** Opening DATA EXTRACT block **

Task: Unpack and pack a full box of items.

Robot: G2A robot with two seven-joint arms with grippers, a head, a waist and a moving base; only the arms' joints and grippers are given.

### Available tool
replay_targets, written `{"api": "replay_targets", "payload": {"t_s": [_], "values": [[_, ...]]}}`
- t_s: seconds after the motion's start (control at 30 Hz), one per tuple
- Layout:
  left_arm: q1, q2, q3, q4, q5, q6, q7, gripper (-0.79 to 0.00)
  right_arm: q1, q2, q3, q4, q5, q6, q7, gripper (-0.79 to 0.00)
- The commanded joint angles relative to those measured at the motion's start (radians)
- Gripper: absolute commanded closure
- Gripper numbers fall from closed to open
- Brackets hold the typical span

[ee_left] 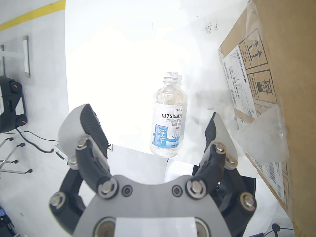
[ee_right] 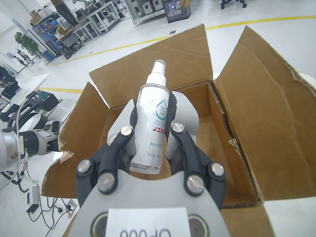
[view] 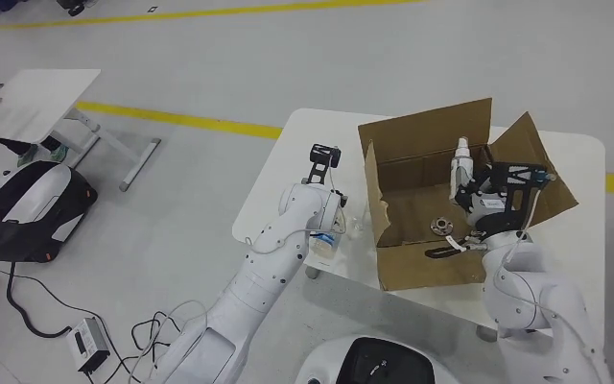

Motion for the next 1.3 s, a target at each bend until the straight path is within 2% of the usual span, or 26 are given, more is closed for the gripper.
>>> {"api": "replay_targets", "payload": {"t_s": [0.0, 0.13, 0.43, 0.77, 0.87, 0.97, 1.07, 1.27], "values": [[0.0, 0.0, 0.0, 0.0, 0.0, 0.0, 0.0, -0.785, 0.0, 0.0, 0.0, 0.0, 0.0, 0.0, 0.0, 0.0], [0.0, 0.0, 0.0, 0.0, 0.0, 0.0, 0.0, -0.785, -0.002, 0.0, 0.0, -0.001, 0.001, -0.002, -0.005, 0.0], [0.0, 0.0, 0.0, 0.0, 0.0, 0.0, 0.0, -0.785, -0.069, 0.0, 0.026, -0.055, -0.001, -0.01, -0.161, 0.0], [0.0, 0.0, 0.0, 0.0, 0.0, 0.0, 0.0, -0.785, -0.213, 0.012, 0.108, -0.159, 0.009, -0.065, -0.246, 0.0], [0.0, 0.0, 0.0, 0.0, 0.0, 0.0, 0.0, -0.785, -0.261, 0.018, 0.137, -0.181, -0.014, -0.094, -0.241, 0.0], [0.0, 0.0, 0.0, 0.0, 0.0, 0.0, 0.0, -0.785, -0.283, 0.02, 0.152, -0.168, -0.01, -0.075, -0.199, 0.0], [0.0, 0.0, 0.0, 0.0, 0.0, 0.0, 0.0, -0.785, -0.28, 0.02, 0.153, -0.154, -0.008, -0.059, -0.176, 0.0], [0.0, 0.0, 0.0, 0.0, 0.0, 0.0, 0.0, -0.785, -0.24, 0.022, 0.119, -0.151, -0.109, -0.074, -0.117, 0.0]]}}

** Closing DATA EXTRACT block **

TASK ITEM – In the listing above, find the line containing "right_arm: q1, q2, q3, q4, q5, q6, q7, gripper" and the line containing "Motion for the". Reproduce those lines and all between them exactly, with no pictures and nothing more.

OUTPUT FOR THIS TASK –
  right_arm: q1, q2, q3, q4, q5, q6, q7, gripper (-0.79 to 0.00)
- The commanded joint angles relative to those measured at the motion's start (radians)
- Gripper: absolute commanded closure
- Gripper numbers fall from closed to open
- Brackets hold the typical span

[ee_left] 
[ee_right] 
[view] 

Motion for the next 1.3 s, a target at each bend until the straight path is within 2% of the usual span, or 26 are given, more is closed for the gripper.

Nothing more is required for this answer.